WORK INSTRUCTION
Write the data out again, exactly as given.

DATA EXTRACT
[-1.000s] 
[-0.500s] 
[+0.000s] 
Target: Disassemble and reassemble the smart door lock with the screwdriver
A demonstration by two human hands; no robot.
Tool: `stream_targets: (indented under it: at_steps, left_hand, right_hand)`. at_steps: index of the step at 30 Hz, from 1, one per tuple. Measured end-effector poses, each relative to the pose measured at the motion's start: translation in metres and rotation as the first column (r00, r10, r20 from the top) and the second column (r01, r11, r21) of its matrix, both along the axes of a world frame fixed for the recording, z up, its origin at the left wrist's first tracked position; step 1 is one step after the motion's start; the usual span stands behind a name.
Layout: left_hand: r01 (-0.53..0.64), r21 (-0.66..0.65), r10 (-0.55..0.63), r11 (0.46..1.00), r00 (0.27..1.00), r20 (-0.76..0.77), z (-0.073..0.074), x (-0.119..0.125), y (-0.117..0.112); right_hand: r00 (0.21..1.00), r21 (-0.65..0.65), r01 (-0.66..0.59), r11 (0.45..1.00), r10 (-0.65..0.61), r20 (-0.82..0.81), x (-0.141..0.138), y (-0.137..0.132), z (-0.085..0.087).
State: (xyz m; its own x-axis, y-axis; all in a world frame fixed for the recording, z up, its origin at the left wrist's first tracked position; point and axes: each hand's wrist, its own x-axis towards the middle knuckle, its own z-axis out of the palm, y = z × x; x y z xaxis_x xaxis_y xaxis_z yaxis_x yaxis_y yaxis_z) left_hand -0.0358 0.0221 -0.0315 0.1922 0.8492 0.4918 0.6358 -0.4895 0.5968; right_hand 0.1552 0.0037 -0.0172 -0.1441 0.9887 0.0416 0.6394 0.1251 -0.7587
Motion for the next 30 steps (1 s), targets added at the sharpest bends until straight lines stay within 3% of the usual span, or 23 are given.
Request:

WRITTEN SOLUTION
[-1.000s] 
[-0.500s] 
[+0.000s] 
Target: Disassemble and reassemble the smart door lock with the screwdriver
A demonstration by two human hands; no robot.
Tool: `stream_targets: (indented under it: at_steps, left_hand, right_hand)`. at_steps: index of the step at 30 Hz, from 1, one per tuple. Measured end-effector poses, each relative to the pose measured at the motion's start: translation in metres and rotation as the first column (r00, r10, r20 from the top) and the second column (r01, r11, r21) of its matrix, both along the axes of a world frame fixed for the recording, z up, its origin at the left wrist's first tracked position; step 1 is one step after the motion's start; the usual span stands behind a name.
Layout: left_hand: r01 (-0.53..0.64), r21 (-0.66..0.65), r10 (-0.55..0.63), r11 (0.46..1.00), r00 (0.27..1.00), r20 (-0.76..0.77), z (-0.073..0.074), x (-0.119..0.125), y (-0.117..0.112); right_hand: r00 (0.21..1.00), r21 (-0.65..0.65), r01 (-0.66..0.59), r11 (0.45..1.00), r10 (-0.65..0.61), r20 (-0.82..0.81), x (-0.141..0.138), y (-0.137..0.132), z (-0.085..0.087).
State: (xyz m; its own x-axis, y-axis; all in a world frame fixed for the recording, z up, its origin at the left wrist's first tracked position; point and axes: each hand's wrist, its own x-axis towards the middle knuckle, its own z-axis out of the palm, y = z × x; x y z xaxis_x xaxis_y xaxis_z yaxis_x yaxis_y yaxis_z) left_hand -0.0358 0.0221 -0.0315 0.1922 0.8492 0.4918 0.6358 -0.4895 0.5968; right_hand 0.1552 0.0037 -0.0172 -0.1441 0.9887 0.0416 0.6394 0.1251 -0.7587
Motion for the next 30 steps (1 s), targets added at the sharpest bends until straight lines stay within 3% of the usual span, or 23 are given.
Request:

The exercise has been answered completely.